TASK STATEMENT |
Transcribe, word for word and without additions, each line below from the one containing "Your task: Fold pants" through the one containing "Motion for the", both ends included.

"""

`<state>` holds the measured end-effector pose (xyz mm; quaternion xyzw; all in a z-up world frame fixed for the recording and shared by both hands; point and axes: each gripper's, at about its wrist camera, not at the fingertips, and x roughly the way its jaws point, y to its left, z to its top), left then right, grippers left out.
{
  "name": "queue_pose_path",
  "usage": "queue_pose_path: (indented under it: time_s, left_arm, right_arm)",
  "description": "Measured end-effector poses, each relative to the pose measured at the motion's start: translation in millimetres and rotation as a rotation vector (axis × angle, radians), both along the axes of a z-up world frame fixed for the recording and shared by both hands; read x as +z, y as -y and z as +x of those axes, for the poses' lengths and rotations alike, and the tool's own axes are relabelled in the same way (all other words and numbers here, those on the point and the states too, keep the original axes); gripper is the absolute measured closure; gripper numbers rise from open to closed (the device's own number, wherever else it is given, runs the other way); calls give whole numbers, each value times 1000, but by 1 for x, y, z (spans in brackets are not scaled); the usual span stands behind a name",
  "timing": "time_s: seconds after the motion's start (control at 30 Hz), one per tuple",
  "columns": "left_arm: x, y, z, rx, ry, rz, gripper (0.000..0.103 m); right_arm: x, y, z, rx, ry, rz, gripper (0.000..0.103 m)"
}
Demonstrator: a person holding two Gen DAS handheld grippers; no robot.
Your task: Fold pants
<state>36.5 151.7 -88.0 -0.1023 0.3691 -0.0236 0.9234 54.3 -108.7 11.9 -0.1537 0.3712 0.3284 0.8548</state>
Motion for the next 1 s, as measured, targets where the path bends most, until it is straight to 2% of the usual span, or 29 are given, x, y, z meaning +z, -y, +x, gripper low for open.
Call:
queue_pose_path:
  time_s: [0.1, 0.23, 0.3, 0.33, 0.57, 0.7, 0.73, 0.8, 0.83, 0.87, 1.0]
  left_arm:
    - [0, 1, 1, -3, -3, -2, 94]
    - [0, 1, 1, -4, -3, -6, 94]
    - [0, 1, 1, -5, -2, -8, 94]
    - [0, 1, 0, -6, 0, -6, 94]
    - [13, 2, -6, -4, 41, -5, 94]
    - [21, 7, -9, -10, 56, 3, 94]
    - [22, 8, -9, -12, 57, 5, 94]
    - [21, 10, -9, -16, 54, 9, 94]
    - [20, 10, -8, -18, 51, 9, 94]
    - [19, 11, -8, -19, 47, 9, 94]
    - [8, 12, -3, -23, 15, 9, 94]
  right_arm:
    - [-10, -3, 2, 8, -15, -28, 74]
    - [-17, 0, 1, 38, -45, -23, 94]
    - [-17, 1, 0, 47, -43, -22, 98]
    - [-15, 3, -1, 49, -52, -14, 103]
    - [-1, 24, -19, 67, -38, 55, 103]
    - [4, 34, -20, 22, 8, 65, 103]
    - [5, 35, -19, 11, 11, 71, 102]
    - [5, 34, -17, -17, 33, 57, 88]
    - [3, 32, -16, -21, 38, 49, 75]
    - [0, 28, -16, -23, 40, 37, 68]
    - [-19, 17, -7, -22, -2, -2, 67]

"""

SOLUTION TO THE EXERCISE |
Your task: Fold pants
<state>36.5 151.7 -88.0 -0.1023 0.3691 -0.0236 0.9234 54.3 -108.7 11.9 -0.1537 0.3712 0.3284 0.8548</state>
Motion for the next 1 s, as measured, targets where the path bends most, until it is straight to 2% of the usual span, or 29 are given, x, y, z meaning +z, -y, +x, gripper low for open.

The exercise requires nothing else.